Data shown
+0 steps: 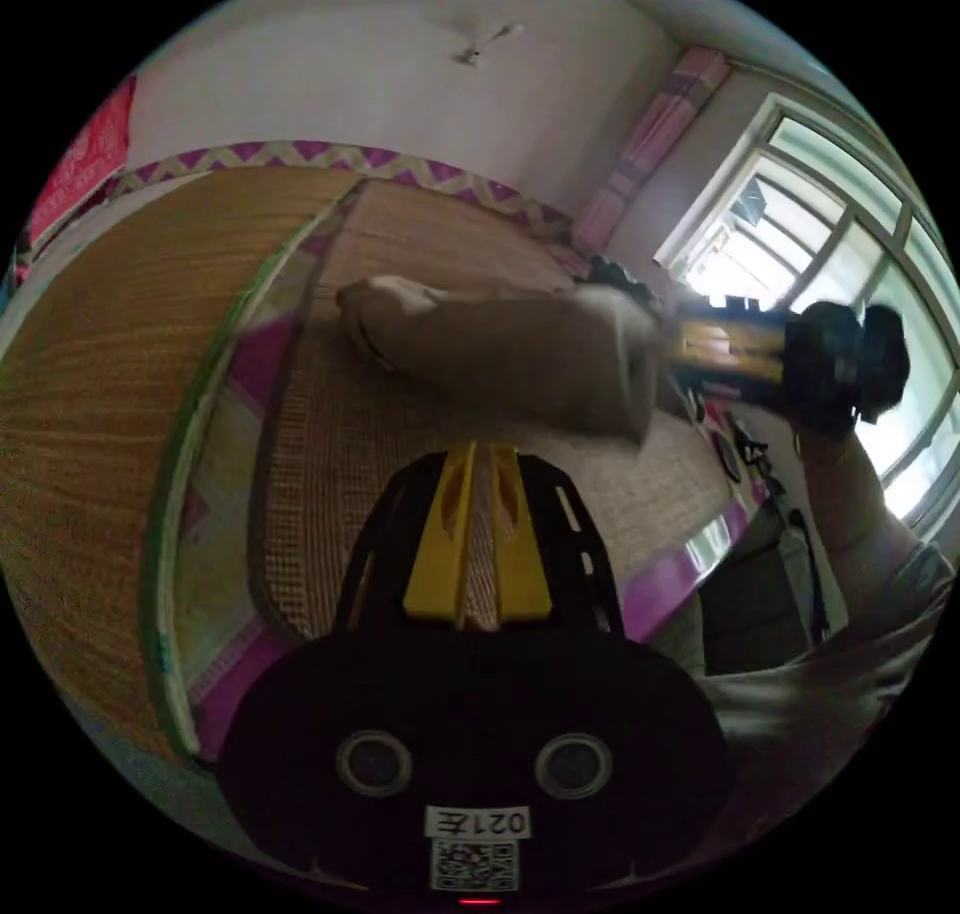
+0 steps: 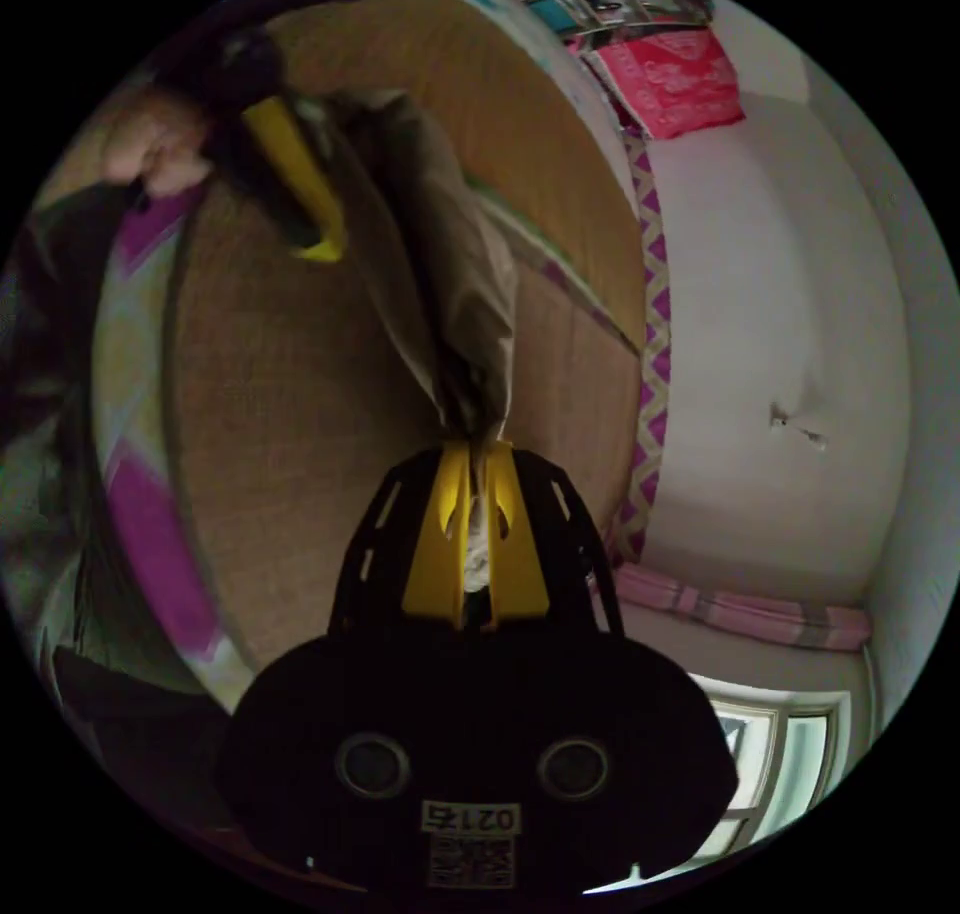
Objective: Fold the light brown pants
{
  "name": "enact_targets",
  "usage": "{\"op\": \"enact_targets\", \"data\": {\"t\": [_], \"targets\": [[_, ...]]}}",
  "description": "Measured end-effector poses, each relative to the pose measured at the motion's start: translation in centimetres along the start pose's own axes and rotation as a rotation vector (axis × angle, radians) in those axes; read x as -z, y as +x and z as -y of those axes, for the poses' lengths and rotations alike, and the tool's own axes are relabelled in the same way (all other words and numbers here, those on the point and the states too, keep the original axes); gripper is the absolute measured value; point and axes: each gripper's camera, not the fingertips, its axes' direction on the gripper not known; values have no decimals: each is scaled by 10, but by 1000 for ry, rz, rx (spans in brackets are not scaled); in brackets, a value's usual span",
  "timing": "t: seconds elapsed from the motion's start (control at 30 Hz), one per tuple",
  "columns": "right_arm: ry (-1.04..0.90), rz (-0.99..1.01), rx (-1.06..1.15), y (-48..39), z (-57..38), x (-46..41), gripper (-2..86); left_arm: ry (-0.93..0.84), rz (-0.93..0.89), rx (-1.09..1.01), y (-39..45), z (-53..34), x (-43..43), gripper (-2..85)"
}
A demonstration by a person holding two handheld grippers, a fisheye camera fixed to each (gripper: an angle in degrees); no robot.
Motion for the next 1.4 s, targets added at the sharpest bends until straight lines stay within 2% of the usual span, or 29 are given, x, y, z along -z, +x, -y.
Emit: {"op": "enact_targets", "data": {"t": [0.13,0.2,0.27,0.37,0.43,0.5,0.6,0.7,0.77,0.8,0.87,0.93,1.03,1.1,1.2,1.33,1.4], "targets": [[33,180,-21,-63,-57,22,7,-127,29,-70,16,-31,-12,14],[81,165,-131,-73,-87,30,20,-174,157,-112,29,-47,-15,16],[116,180,-238,-60,-112,37,30,-147,250,-122,35,-55,-6,11],[191,361,-432,-13,-174,51,42,-24,371,-58,39,-62,21,-3],[252,482,-567,20,-226,57,37,45,337,-66,50,-60,34,-6],[275,437,-774,57,-300,62,37,29,187,-158,78,-47,25,-3],[209,392,-933,96,-373,57,64,-24,99,-273,122,-26,-18,18],[213,454,-1062,129,-437,49,75,-80,30,-446,174,-11,-62,124],[221,504,-1110,145,-468,47,76,-128,64,-549,202,-5,-86,161],[236,534,-1135,155,-488,47,76,-160,138,-594,213,-3,-100,171],[262,577,-1195,170,-520,47,77,-192,218,-622,218,-1,-118,177],[288,641,-1279,187,-557,42,80,-246,151,-582,211,3,-131,176],[308,797,-1461,214,-620,15,78,-223,50,-549,202,8,-139,167],[389,987,-1587,236,-670,-14,76,-211,46,-587,209,8,-146,165],[489,1260,-1611,264,-700,-45,68,-189,94,-646,223,2,-154,163],[497,1391,-1586,293,-718,-55,41,-183,107,-646,233,5,-162,150],[493,1417,-1587,311,-735,-50,16,-171,86,-609,237,12,-163,96]]}}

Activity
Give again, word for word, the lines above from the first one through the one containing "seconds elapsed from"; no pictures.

Reply to the task
+0 steps: 
+0 steps: 
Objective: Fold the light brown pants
{
  "name": "enact_targets",
  "usage": "{\"op\": \"enact_targets\", \"data\": {\"t\": [_], \"targets\": [[_, ...]]}}",
  "description": "Measured end-effector poses, each relative to the pose measured at the motion's start: translation in centimetres along the start pose's own axes and rotation as a rotation vector (axis × angle, radians) in those axes; read x as -z, y as +x and z as -y of those axes, for the poses' lengths and rotations alike, and the tool's own axes are relabelled in the same way (all other words and numbers here, those on the point and the states too, keep the original axes); gripper is the absolute measured value; point and axes: each gripper's camera, not the fingertips, its axes' direction on the gripper not known; values have no decimals: each is scaled by 10, but by 1000 for ry, rz, rx (spans in brackets are not scaled); in brackets, a value's usual span",
  "timing": "t: seconds elapsed from the motion's start (control at 30 Hz), one per tuple",

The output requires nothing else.